# WHAT THIS TASK INVOLVES
Please report how many lines in the records below contain the word "camera", and give nothing else.

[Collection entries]

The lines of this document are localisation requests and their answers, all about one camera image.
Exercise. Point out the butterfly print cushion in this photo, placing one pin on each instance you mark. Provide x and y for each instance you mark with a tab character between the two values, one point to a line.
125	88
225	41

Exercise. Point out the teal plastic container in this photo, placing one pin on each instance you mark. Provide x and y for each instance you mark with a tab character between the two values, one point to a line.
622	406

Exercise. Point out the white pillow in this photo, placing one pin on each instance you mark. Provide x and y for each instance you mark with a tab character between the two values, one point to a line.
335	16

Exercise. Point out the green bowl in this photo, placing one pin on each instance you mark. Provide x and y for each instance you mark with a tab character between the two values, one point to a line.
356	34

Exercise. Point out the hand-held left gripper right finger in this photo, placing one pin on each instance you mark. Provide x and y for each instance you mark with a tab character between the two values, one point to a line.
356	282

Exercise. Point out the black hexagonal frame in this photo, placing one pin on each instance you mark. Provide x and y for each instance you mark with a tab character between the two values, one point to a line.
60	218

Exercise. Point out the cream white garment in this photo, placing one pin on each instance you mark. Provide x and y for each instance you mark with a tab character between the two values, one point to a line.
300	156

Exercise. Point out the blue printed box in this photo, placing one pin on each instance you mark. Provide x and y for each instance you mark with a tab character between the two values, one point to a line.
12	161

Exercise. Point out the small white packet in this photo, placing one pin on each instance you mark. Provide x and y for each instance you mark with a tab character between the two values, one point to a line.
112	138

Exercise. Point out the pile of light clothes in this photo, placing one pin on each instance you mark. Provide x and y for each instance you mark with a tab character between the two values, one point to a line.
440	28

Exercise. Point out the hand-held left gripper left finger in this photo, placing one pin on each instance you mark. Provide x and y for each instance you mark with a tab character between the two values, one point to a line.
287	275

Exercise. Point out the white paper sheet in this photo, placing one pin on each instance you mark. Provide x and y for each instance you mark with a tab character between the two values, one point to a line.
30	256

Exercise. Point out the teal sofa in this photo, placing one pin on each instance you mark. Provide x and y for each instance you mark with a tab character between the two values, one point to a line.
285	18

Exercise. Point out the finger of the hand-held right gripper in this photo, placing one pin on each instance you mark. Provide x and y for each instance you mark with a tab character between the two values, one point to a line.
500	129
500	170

...

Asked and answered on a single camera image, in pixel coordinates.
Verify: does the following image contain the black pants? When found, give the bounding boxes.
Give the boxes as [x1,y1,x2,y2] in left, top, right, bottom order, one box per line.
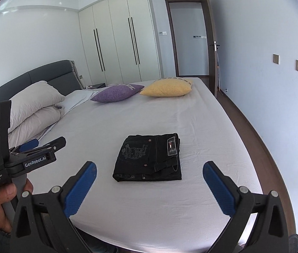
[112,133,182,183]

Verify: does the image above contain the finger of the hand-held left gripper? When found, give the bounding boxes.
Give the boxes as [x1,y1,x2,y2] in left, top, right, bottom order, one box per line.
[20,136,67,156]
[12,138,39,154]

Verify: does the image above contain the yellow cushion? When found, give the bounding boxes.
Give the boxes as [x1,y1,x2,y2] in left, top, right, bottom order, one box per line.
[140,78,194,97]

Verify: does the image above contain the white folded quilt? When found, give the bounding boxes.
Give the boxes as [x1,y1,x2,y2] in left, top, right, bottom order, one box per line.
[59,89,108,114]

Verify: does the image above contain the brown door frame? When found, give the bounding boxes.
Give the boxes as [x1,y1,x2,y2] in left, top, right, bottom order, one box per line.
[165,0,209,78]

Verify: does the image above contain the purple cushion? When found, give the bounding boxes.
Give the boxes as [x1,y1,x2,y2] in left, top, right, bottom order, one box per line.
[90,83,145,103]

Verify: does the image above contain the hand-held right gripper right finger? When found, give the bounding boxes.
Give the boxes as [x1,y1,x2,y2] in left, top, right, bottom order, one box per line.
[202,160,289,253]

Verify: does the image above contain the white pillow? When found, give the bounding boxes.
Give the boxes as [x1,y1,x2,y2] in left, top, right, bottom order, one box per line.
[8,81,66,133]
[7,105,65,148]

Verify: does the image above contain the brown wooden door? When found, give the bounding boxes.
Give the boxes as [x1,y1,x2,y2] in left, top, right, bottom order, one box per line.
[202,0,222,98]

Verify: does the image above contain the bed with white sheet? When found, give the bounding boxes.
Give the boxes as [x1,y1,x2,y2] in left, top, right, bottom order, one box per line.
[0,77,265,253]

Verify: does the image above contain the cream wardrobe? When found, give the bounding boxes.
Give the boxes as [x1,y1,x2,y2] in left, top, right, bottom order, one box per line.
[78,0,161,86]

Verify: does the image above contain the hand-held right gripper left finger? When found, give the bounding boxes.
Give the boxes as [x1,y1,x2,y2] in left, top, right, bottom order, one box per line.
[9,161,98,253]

# WRITTEN SOLUTION
2